Directions for this task
Show every line of the data that includes the word "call".

Data extract
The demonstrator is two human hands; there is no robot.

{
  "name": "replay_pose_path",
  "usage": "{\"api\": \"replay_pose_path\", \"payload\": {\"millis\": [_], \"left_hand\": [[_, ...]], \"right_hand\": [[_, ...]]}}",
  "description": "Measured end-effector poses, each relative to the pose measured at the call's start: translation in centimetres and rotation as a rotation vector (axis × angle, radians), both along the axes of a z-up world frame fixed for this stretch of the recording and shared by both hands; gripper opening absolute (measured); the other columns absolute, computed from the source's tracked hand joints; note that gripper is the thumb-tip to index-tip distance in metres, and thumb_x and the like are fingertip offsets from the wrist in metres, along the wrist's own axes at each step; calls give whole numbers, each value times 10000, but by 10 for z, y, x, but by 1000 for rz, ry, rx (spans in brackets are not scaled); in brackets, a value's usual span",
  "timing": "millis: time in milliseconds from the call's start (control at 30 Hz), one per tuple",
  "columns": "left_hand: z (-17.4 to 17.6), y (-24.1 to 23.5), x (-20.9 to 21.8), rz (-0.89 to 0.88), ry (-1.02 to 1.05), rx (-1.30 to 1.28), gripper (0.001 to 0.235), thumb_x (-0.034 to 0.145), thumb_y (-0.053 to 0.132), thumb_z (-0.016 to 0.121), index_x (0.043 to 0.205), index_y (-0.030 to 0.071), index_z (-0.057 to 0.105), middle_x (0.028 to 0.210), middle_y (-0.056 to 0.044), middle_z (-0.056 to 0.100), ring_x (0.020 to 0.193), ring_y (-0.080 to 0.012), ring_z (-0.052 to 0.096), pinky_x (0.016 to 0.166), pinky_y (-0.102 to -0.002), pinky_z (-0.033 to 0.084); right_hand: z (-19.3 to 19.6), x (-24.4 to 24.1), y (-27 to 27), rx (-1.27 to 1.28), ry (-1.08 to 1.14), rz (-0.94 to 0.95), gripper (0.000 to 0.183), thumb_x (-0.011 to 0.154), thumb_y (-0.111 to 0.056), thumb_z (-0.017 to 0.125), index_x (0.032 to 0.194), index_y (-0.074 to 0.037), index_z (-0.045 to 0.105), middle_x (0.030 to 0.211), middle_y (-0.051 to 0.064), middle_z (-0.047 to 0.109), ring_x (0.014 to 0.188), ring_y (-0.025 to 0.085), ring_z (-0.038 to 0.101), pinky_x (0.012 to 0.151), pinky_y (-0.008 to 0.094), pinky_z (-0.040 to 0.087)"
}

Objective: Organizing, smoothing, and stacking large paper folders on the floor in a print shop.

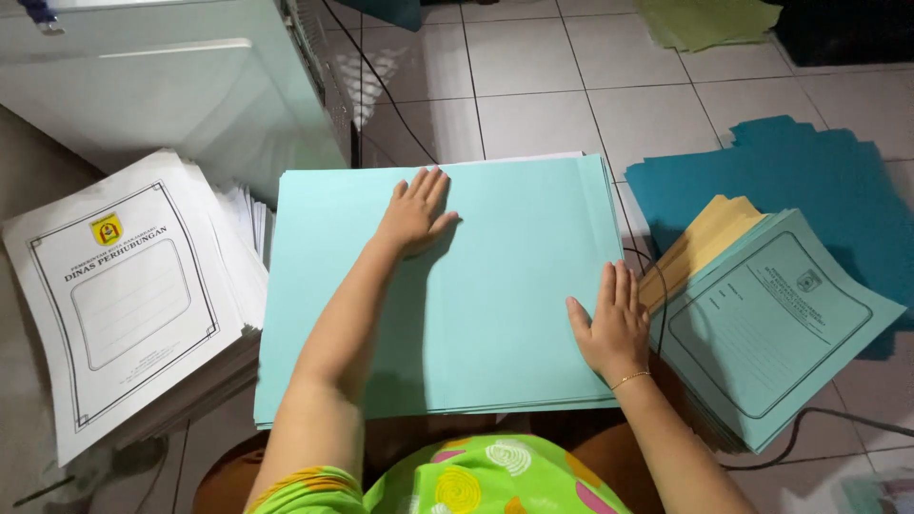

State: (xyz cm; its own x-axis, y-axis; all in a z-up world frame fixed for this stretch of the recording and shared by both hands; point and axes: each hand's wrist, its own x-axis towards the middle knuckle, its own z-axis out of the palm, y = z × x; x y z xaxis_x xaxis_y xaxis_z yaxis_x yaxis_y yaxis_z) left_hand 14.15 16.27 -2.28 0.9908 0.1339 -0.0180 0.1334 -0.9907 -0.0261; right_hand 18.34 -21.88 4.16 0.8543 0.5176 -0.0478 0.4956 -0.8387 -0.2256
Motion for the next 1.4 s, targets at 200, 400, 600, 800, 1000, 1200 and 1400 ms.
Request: {"api": "replay_pose_path", "payload": {"millis": [200, 400, 600, 800, 1000, 1200, 1400], "left_hand": [[18, -61, -30, 357, -59, -151, 806, 1034, 644, 235, 1651, 127, 192, 1715, -114, 170, 1587, -304, 132, 1250, -553, 144], [49, -158, -189, -304, -121, -200, 822, 997, 596, 379, 1640, 118, 197, 1676, -178, 234, 1542, -366, 206, 1184, -558, 197], [61, -105, -172, -487, 75, -252, 656, 1070, 511, 198, 1632, 173, 226, 1700, -137, 202, 1556, -343, 163, 1198, -561, 162], [5, -17, -29, 1, -1, -96, 769, 1023, 693, 184, 1657, 259, 178, 1722, -39, 160, 1589, -259, 134, 1235, -559, 157], [14, -90, -30, 469, -101, -215, 739, 1053, 573, 256, 1648, 135, 219, 1709, -124, 201, 1582, -311, 153, 1221, -605, 139], [38, -192, -180, 224, -99, -255, 707, 1054, 516, 287, 1634, 119, 213, 1697, -122, 208, 1562, -320, 155, 1216, -544, 108], [10, -145, -307, 662, -174, -258, 711, 1036, 497, 352, 1619, 95, 281, 1666, -172, 293, 1526, -383, 255, 1189, -605, 195]], "right_hand": [[-2, -1, 0, -21, -11, -6, 842, 996, -622, 323, 1608, -49, 244, 1684, 191, 217, 1562, 341, 196, 1150, 556, 327], [-10, -1, -2, -17, -25, 7, 855, 1002, -650, 281, 1615, -56, 239, 1682, 189, 228, 1564, 348, 197, 1150, 570, 314], [-9, 0, -1, -13, -57, -7, 850, 1004, -646, 298, 1614, -55, 244, 1684, 187, 230, 1563, 347, 200, 1151, 572, 317], [-5, 0, -2, 29, -43, -20, 849, 988, -644, 342, 1601, -60, 277, 1668, 193, 262, 1558, 346, 221, 1137, 556, 339], [-6, 0, -3, 81, -44, -4, 831, 984, -618, 396, 1589, -57, 297, 1655, 194, 281, 1543, 350, 249, 1133, 553, 345], [-5, -4, -5, 66, -51, 1, 847, 979, -635, 390, 1601, -69, 291, 1667, 171, 275, 1547, 333, 246, 1132, 547, 355], [-2, -10, -8, 74, -91, -6, 836, 1001, -647, 357, 1594, -58, 317, 1657, 178, 302, 1541, 328, 263, 1128, 530, 359]]}}
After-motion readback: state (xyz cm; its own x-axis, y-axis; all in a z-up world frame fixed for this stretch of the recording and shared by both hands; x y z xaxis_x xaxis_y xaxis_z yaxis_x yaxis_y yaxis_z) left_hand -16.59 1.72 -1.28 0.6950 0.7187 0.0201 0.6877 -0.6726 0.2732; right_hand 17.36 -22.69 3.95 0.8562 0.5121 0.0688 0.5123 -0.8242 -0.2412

Your solution
  "description": "Measured end-effector poses, each relative to the pose measured at the call's start: translation in centimetres and rotation as a rotation vector (axis × angle, radians), both along the axes of a z-up world frame fixed for this stretch of the recording and shared by both hands; gripper opening absolute (measured); the other columns absolute, computed from the source's tracked hand joints; note that gripper is the thumb-tip to index-tip distance in metres, and thumb_x and the like are fingertip offsets from the wrist in metres, along the wrist's own axes at each step; calls give whole numbers, each value times 10000, but by 10 for z, y, x, but by 1000 for rz, ry, rx (spans in brackets are not scaled); in brackets, a value's usual span",
  "timing": "millis: time in milliseconds from the call's start (control at 30 Hz), one per tuple",

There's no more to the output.